VNPT also said that with AI technology, registering subscriber information will only take up to five seconds compared to the many manual steps needed previously. This AI technology automatically peels off all image data, converts it into text and injects information into the corresponding data fields, allowing the use of electronic signatures and electronic records.
Another telecom giant, Viettel, is also developing strongly based on AI analysing voices, images, completing virtual assistant software, distinguishing abnormal acts, and turning information into assets valuable not only for Viettel but also for the society.
In the field of health, Viettel’s solution for analysing and diagnosing abnormal images by ultrasound (a diagnostics solution to support patients and doctors 24/7) is undergoing the final tests in the laboratory.
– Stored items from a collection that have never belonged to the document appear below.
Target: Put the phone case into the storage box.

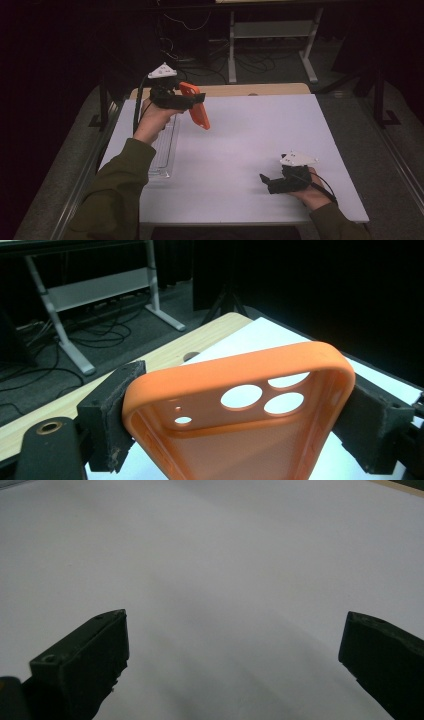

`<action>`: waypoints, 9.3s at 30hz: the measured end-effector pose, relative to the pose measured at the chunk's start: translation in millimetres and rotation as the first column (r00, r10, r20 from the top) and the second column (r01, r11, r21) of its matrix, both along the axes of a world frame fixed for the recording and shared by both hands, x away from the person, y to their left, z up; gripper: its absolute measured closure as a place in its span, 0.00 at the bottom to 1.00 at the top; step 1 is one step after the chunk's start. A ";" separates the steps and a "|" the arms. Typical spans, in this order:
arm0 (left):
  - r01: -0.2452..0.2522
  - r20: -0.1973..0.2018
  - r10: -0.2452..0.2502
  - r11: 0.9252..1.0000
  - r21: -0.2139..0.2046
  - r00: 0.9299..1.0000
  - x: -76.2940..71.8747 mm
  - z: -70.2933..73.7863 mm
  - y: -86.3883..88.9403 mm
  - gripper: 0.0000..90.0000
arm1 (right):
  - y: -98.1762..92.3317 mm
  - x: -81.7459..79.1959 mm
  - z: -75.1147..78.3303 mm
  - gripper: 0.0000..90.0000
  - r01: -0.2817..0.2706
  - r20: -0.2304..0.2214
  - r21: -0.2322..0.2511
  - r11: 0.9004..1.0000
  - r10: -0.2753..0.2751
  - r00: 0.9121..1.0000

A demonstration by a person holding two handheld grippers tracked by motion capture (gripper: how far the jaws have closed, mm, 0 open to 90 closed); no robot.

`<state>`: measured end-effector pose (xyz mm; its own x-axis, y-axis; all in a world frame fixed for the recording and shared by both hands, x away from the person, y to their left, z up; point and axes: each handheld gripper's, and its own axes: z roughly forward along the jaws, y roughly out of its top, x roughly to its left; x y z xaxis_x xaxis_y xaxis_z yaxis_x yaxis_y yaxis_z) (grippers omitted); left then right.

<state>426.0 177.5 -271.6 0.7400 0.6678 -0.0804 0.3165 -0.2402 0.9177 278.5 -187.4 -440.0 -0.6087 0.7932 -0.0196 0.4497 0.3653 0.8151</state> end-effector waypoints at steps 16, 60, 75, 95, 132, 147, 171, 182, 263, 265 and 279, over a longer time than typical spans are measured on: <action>-0.086 0.040 0.085 0.996 0.025 0.996 16.7 12.5 18.5 0.17 | -0.2 0.3 -0.3 0.00 0.000 -0.001 -0.002 1.000 0.000 1.000; -0.452 0.032 0.454 0.877 0.162 0.891 66.2 -21.2 68.6 0.16 | -0.3 0.3 -0.3 0.00 0.006 -0.011 0.001 1.000 -0.006 1.000; -0.512 -0.003 0.527 0.827 0.231 0.850 76.0 -47.7 71.2 0.16 | -1.3 0.5 0.1 0.00 0.005 -0.005 0.003 1.000 -0.005 1.000; -0.534 -0.032 0.567 0.792 0.296 0.823 81.6 -74.6 66.2 0.16 | -1.3 0.4 0.6 0.00 0.004 -0.005 0.007 1.000 -0.004 1.000; -0.505 -0.007 0.535 0.802 0.320 0.845 93.0 -86.5 61.0 0.12 | -2.7 1.2 0.5 0.00 0.005 -0.003 0.006 1.000 -0.005 1.000; -0.514 -0.016 0.547 0.795 0.322 0.837 103.1 -87.5 61.2 0.09 | -3.9 1.2 0.9 0.00 0.009 -0.001 0.008 1.000 -0.009 1.000; -0.467 -0.027 0.492 0.842 0.270 0.870 94.7 -72.0 75.5 0.00 | -2.7 1.2 0.5 0.00 0.004 -0.003 0.004 1.000 -0.004 1.000; -0.373 -0.069 0.400 0.896 0.242 0.914 85.7 -65.3 75.1 0.00 | -2.6 0.4 0.4 0.00 0.003 -0.003 0.003 1.000 -0.003 1.000; 0.060 -0.113 -0.050 0.995 0.078 0.992 -60.2 -90.2 63.7 0.00 | -8.3 9.0 19.6 0.00 -0.111 -0.027 0.097 0.989 0.114 0.993; 0.060 -0.108 -0.051 0.995 0.079 0.993 -63.7 -92.5 64.3 0.00 | -9.0 9.5 19.7 0.00 -0.116 -0.017 0.095 0.989 0.118 0.993; 0.072 -0.101 -0.065 0.995 0.063 0.993 -89.6 -113.4 67.9 0.00 | -9.2 8.3 21.5 0.00 -0.112 -0.017 0.103 0.988 0.114 0.993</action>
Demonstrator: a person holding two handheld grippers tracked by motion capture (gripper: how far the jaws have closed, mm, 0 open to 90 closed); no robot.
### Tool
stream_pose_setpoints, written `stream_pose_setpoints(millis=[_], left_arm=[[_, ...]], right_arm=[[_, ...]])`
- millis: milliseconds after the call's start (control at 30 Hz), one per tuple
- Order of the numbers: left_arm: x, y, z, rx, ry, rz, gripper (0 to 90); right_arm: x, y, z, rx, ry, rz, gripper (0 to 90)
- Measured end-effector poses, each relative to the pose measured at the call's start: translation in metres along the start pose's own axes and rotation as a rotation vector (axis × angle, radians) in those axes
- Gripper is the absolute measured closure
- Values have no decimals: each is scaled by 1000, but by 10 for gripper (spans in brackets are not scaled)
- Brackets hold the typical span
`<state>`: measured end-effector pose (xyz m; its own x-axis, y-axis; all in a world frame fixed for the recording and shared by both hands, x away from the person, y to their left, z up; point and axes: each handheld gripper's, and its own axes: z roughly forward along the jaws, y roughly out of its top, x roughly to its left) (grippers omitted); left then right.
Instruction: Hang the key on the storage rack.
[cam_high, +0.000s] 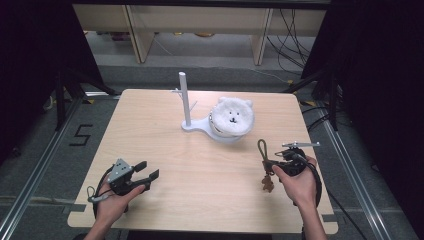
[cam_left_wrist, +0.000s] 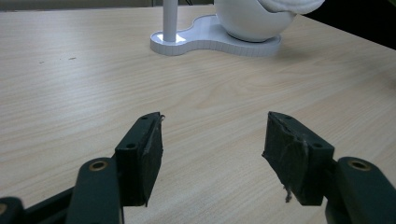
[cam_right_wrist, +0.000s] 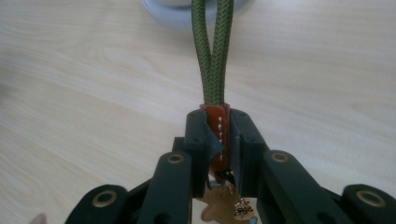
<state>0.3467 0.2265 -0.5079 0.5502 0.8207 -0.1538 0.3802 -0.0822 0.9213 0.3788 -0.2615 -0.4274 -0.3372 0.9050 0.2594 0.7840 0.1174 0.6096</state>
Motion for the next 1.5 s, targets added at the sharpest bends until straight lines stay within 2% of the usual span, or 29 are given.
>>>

Besides these developments and advantages, Vietnam and the world lack the AI workforce in both quantity and quality.
According to the TopDevz IT recruitment platform, the shortage of skilled IT workers is an obstacle to Vietnam’s IT industry in catching up with the world’s technology. In the country, there will be a shortage of 75,000 IT personnel in 2019 which will continue to increase to 100,000 in 2020, according to Enternews.vn.
In the report Overview of Artificial Intelligence in Vietnam 2018 announced by Nexus FrontierTech, rubikAI, and G&H Ventures, AI enterprises also face many difficulties when starting their businesses. About 59 per cent of the companies have been established less than two years ago, and 34 per cent of them may mobilise more than $200,000 from investors.
Nexus FrontierTech, rubikAI, and G&H Ventures proposed that to motivate AI development in Vietnam, the education and training system should play an elevated role, and the country should attract more foreign investment.
“Formal AI training at universities, or more widely popularised technology training is needed to solve AI manpower problems, bringing many career opportunities for technology talents. In addition, most AI companies still operate at the initial stage on a small scale, with 68 per cent employing fewer than 50 people, and 70 per cent having fewer than 10 engineers. Therefore, corporations and venture capitalists can provide vital support,” the research team stressed.
Building an AI-ready workforce is a vital issue to solve to develop the AI sector. According to PwC, 38 per cent of executives will focus on AI tools for business people, the second-ranked capability they will cultivate after reusable data sets and models.
However, AI is still complex. Even with basic training, people may not fully understand different AI algorithms’ parameters and performance levels. They could accidentally apply the wrong algorithms and get unintended results.
Therefore, a workforce strategy that creates three levels of AI-savvy employees, including citizen users, citizen developers, and data scientists, provide ways for all three to work together successfully.
As AI spreads, most of a company’s employees will need training to become AI citizen users to use the company’s AI-enhanced applications, support good data governance, and get expert help when needed.
A more specialised group, perhaps 5 to 10 per cent of the company workforce, should receive further training to become citizen developers: line-of-business professionals who are power users and can identify use cases and data sets, and work closely with AI specialists to develop new AI applications.
Finally, a small but crucial group of data engineers and data scientists will do the heavy lifting to create, deploy, and manage AI applications.
In fact, there are not enough human resources who can do the work to go around for AI companies. Thus, with the spread of AI, the issue of AI workforce and training are emerging as burning issues that need to be resolved with haste.